A new analysis of state corporate income tax figures has claimed that America’s largest 250 corporations have managed to reduce their state income tax contributions to around one-third of the actual average state corporate tax rate.

The report, released by the liberal-leaning think tank, Citizens for Tax Justice (in association with the Institute on Taxation and Economic Policy) is a follow-up to a September 2004 study of the federal income taxes paid by 275 Fortune 500 corporations, of which 252 disclosed their state and local income tax payments.

According to the CTJ study, by 2003, these 252 companies had reduced their state income tax payments to an average of 2.3% of their US profits, which compares to an average statutory state corporate tax rate of around 6.8%, resulting in a decline in the total contribution of state corporate income taxes to the economy of almost 40% since 1989.

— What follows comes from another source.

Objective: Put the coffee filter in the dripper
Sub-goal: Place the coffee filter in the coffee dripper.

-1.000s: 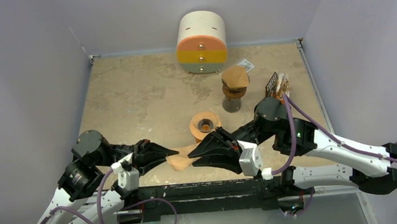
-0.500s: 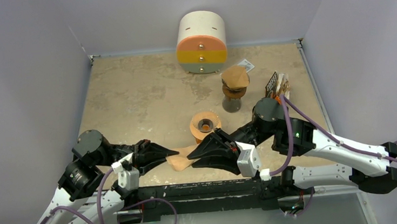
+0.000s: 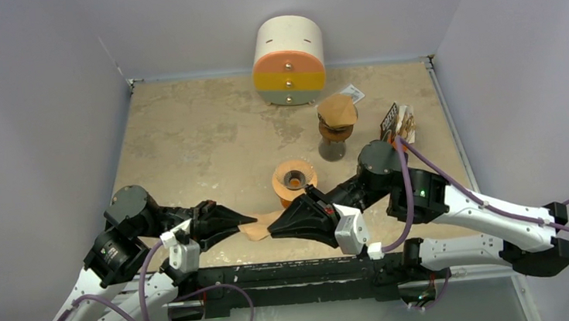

The study claimed that 71 of the 252 companies managed to pay no state income tax at all in at least one year from 2001 through 2003, while 25 of the firms enjoyed multiple no-tax years. In addition, 35 companies paid no state income tax in 2003, and another 138 paid less than half the statutory state corporate tax rate in the same year.

At a state corporate tax rate rate of 6.8%, the CTJ calculated that the 252 corporations would have paid $67.1 billion in state corporate income taxes over the 2001-03 period on the $1 trillion in U.S. profits that they reported. In reality, the firms paid $25.4 billion in state income taxes, the report stated.

Condemning the findings, Robert S. McIntyre, director of Citizens for Tax Justice and author of the study observed that: “The data in our report show in stark terms just how successful large, corporations have become at shirking their tax responsibilities to state and local governments.”

He went on to add that: “As a result, individual taxpayers and purely in-state (usually smaller) businesses are paying a heavy price, in the form of higher taxes, reduced public services and unfair competition.”